Directions:
Strip the pictures and reproduce the rest of the listing exactly.

*** Begin section ***

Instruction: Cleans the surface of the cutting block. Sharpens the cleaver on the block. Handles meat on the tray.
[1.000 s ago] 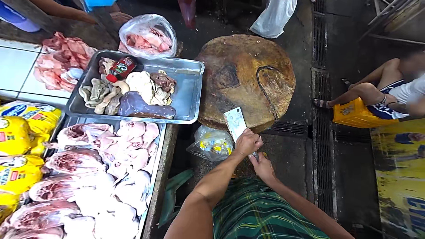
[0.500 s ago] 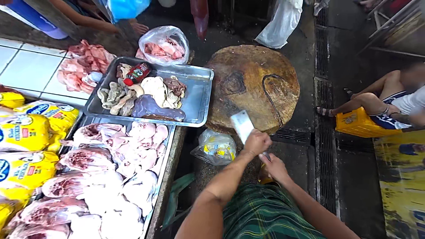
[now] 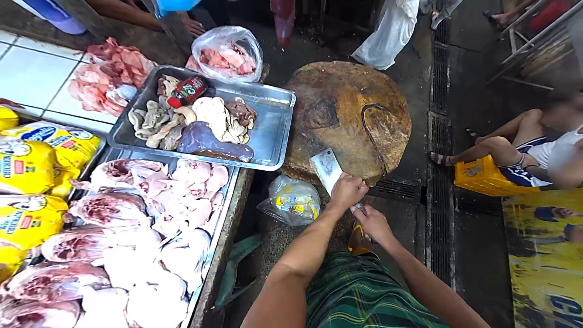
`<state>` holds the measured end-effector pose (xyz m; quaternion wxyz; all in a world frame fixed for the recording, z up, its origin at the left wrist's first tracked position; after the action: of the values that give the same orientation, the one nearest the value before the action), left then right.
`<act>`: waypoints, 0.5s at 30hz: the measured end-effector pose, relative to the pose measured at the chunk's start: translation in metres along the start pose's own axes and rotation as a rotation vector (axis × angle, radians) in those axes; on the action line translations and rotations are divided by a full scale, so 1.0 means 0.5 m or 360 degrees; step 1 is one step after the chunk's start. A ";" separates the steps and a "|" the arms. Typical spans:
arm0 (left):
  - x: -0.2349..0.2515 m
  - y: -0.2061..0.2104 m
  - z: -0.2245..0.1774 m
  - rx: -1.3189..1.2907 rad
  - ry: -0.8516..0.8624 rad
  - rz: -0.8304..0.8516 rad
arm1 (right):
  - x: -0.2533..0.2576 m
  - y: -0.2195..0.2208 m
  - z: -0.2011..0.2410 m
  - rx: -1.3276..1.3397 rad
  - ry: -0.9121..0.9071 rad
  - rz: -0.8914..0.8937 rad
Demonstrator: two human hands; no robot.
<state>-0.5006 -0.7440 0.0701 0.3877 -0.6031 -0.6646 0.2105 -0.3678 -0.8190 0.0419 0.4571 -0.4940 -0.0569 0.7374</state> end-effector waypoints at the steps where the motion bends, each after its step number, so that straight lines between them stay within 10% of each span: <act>1: 0.017 0.017 -0.031 -0.0049 0.0026 0.0045 | 0.002 -0.022 -0.027 0.0080 0.0034 -0.0016; 6: 0.073 0.166 -0.136 -0.0063 0.0313 0.0449 | -0.004 -0.085 -0.102 0.0146 0.0207 -0.0191; 15: -0.049 -0.069 0.119 0.0165 -0.0150 -0.0229 | 0.021 0.078 0.110 -0.0369 -0.0227 0.0146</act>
<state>-0.5690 -0.7630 0.0530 0.4006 -0.5224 -0.7119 0.2444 -0.4358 -0.8135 0.0418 0.3577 -0.4920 -0.1514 0.7791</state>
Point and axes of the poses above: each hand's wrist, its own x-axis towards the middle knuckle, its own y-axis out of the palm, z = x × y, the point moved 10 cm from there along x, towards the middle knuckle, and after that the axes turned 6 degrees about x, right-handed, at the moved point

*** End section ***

Response below:
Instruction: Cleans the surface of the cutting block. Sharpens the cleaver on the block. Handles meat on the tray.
[1.000 s ago] 
[0.500 s ago] 
[now] 
`<state>` holds the measured end-effector pose (xyz m; quaternion wxyz; all in a world frame fixed for the recording, z up, its origin at the left wrist's first tracked position; after the action: of the values that give the same orientation, the one nearest the value before the action), left then right.
`<act>`: waypoints, 0.5s at 30hz: the measured end-effector pose, relative to the pose measured at the chunk's start: translation in metres along the start pose's own axes and rotation as a rotation vector (axis × angle, radians) in those axes; on the action line translations and rotations are divided by a full scale, so 1.0 means 0.5 m or 360 degrees; step 1 is one step after the chunk's start. A ";" separates the steps and a "|" the arms. Typical spans:
arm0 (left):
  - x: -0.2349..0.2515 m
  - y: -0.2061..0.2104 m
  - z: -0.2245..0.1774 m
  - rx: -1.3189..1.2907 rad
  - ry: -0.8516..0.8624 rad
  - rz: -0.8304..0.8516 rad
arm1 (right):
  - x: -0.2533..0.2576 m
  - y: -0.2195..0.2208 m
  - z: -0.2011..0.2410 m
  - rx: -1.3276..1.3397 rad
  - ry: -0.9121..0.9071 rad
  - rz: -0.8914..0.8937 rad
Demonstrator: two human hands; no robot.
<state>-0.5006 -0.7440 0.0701 0.3877 -0.6031 -0.6646 0.2105 -0.3678 -0.8190 0.0419 0.4571 -0.4940 -0.0569 0.7374</state> end-effector waypoints at the steps where the motion bends, each after its step number, so that straight lines between them stay within 10% of each span: <act>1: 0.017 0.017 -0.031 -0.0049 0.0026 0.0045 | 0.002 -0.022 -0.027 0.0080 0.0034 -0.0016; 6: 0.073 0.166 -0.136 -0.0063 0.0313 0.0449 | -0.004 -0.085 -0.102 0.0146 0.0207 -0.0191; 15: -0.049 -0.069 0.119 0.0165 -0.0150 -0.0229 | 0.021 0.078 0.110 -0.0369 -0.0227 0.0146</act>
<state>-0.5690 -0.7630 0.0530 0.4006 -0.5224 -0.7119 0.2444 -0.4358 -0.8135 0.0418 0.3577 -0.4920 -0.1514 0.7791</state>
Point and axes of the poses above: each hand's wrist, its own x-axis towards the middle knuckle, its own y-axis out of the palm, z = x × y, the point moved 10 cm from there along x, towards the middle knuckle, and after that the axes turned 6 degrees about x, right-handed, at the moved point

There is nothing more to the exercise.